- **Dataset excerpts**:
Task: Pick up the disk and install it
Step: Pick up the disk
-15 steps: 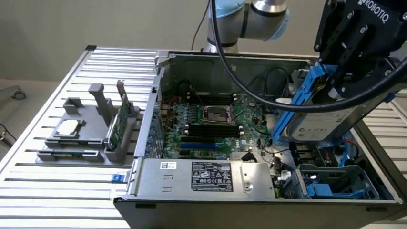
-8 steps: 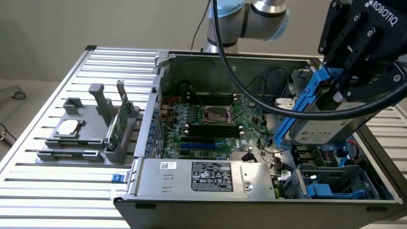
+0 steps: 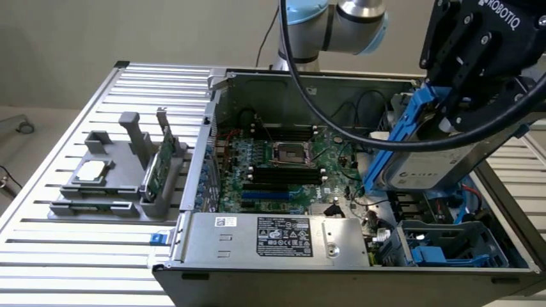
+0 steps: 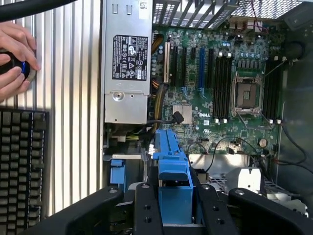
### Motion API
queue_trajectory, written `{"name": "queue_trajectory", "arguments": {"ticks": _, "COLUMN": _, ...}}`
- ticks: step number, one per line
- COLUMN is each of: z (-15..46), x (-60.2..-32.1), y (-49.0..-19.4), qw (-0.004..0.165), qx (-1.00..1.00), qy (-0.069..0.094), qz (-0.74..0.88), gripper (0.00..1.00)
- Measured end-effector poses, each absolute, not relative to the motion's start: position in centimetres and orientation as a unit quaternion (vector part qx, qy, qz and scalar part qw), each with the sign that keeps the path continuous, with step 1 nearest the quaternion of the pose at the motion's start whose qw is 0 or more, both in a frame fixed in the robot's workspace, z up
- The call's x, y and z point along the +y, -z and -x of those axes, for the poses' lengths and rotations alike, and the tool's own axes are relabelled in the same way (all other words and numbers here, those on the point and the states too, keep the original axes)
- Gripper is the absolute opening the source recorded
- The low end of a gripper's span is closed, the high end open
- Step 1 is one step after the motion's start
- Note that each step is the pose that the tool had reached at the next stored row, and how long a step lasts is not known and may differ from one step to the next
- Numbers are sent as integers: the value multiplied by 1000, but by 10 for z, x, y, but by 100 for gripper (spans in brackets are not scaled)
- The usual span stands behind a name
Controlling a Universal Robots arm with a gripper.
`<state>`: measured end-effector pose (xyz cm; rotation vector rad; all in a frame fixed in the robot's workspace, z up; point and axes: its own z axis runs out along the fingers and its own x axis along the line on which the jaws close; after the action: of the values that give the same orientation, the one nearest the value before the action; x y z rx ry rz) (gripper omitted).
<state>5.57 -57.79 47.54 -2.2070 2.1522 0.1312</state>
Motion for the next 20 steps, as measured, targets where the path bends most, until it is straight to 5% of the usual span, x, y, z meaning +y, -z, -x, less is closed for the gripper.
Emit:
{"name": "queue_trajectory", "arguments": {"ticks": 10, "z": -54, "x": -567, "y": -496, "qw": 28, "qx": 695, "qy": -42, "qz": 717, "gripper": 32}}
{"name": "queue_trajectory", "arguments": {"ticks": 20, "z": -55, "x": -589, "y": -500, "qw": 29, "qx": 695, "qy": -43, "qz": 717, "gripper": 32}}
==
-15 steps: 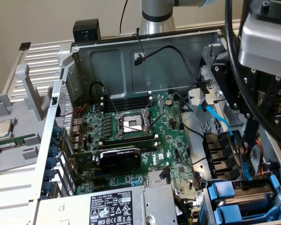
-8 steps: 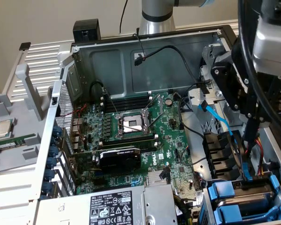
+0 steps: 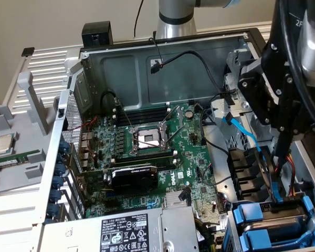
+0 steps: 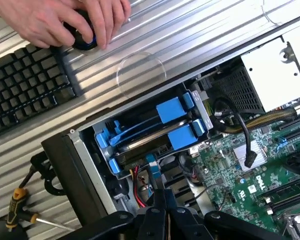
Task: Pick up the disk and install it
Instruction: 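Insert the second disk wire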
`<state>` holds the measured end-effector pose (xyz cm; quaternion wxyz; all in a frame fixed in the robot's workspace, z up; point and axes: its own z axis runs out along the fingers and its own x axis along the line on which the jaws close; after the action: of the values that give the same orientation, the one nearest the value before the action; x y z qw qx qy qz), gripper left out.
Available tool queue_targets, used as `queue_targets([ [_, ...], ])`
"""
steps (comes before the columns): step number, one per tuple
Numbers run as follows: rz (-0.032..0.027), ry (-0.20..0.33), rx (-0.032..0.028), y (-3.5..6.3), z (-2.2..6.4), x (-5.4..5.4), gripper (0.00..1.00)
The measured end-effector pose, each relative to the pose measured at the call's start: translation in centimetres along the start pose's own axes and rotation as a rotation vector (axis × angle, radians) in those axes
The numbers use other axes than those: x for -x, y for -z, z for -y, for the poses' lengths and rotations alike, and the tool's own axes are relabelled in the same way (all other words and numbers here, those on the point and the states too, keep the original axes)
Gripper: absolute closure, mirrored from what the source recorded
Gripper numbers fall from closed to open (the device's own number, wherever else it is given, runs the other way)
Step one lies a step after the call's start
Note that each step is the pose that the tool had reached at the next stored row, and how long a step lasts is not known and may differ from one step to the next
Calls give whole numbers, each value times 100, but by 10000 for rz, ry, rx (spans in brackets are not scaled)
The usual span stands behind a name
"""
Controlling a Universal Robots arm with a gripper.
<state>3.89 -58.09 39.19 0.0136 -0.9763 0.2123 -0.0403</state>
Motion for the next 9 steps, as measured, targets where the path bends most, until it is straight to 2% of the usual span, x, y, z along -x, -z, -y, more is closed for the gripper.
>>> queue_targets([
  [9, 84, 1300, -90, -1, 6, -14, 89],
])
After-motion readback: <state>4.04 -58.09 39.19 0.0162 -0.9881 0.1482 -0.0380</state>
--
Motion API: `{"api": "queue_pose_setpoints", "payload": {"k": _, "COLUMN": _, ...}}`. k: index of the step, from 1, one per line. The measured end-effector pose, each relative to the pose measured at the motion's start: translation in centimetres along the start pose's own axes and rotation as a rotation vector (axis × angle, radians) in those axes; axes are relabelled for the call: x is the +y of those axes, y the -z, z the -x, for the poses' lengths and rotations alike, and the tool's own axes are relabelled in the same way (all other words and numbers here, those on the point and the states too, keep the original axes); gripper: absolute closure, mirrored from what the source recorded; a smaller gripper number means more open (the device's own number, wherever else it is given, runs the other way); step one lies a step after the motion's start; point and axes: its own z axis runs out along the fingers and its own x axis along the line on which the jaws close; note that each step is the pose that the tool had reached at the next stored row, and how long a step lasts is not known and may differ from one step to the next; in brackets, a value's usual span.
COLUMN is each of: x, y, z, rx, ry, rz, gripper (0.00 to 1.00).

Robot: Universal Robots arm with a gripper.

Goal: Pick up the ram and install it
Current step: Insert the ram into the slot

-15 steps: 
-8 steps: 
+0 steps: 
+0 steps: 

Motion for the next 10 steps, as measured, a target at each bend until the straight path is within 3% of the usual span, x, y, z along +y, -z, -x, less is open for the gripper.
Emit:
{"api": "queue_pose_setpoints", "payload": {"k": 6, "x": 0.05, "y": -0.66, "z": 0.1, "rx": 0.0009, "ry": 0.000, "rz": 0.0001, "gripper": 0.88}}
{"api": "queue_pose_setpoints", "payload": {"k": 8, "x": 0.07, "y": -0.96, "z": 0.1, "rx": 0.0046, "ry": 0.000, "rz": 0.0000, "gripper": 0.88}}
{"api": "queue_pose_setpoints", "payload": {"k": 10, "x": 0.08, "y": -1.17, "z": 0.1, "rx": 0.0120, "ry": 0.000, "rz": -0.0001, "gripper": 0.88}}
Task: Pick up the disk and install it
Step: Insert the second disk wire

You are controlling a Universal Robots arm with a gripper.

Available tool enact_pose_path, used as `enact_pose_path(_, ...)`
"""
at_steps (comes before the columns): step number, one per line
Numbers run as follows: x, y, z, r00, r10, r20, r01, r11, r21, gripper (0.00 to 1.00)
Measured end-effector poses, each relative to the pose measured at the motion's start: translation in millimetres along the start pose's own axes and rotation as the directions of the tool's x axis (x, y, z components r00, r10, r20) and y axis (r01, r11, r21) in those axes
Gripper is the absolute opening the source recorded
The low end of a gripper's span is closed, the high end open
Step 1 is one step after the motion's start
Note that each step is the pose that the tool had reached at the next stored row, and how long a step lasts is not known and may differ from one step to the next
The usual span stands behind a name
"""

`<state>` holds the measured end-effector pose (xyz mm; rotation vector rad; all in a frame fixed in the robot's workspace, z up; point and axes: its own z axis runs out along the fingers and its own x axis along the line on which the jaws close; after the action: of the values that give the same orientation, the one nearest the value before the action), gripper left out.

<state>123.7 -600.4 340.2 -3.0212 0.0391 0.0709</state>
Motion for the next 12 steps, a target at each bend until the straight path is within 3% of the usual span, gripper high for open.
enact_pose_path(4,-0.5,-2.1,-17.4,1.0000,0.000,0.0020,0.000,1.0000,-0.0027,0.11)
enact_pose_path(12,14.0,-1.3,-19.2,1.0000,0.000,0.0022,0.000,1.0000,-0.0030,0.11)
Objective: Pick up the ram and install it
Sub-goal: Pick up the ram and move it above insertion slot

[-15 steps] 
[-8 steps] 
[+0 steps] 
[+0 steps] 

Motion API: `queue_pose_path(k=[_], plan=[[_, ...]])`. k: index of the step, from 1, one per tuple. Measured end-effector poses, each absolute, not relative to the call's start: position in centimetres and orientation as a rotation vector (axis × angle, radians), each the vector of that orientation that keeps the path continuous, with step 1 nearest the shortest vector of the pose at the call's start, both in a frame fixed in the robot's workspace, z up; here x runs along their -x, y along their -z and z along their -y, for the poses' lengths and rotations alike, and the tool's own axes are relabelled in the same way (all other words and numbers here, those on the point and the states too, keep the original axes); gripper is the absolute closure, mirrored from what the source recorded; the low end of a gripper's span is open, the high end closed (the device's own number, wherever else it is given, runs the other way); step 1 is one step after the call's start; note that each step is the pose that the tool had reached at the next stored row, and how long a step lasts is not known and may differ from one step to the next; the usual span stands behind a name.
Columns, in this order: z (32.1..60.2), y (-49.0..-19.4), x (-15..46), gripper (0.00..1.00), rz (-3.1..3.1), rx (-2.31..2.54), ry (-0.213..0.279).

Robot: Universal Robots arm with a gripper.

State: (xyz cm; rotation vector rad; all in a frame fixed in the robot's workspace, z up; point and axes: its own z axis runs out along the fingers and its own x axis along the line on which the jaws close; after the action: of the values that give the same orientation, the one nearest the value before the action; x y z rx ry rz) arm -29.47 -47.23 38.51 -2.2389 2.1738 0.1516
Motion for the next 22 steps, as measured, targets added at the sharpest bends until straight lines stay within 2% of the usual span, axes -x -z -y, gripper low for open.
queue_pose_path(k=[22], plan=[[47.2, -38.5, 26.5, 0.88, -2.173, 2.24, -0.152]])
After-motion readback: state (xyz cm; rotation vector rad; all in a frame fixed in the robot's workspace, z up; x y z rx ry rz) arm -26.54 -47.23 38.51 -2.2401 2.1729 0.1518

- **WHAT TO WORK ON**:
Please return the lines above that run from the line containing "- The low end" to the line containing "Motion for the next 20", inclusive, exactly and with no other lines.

- **OUTPUT BELOW**:
- The low end of a gripper's span is closed, the high end open
- Step 1 is one step after the motion's start
- Note that each step is the pose that the tool had reached at the next stored row, and how long a step lasts is not known and may differ from one step to the next
- Numbers are sent as integers: the value multiplied by 1000, but by 10 for z, x, y, but by 100 for gripper (spans in brackets are not scaled)
- The usual span stands behind a name
Controlling a Universal Robots arm with a gripper.
`<state>`: measured end-effector pose (xyz cm; rotation vector rad; all in a frame fixed in the robot's workspace, z up; point and axes: its own z axis runs out along the fingers and its own x axis along the line on which the jaws close; after the action: of the values that give the same orientation, the one nearest the value before the action; x y z rx ry rz) (gripper omitted).
<state>5.57 -57.79 47.54 -2.2070 2.1522 0.1312</state>
Motion for the next 20 steps, as measured, targets where the path bends most, until it is straight to 5% of the usual span, x, y, z meaning +y, -z, -x, less is closed for the gripper.

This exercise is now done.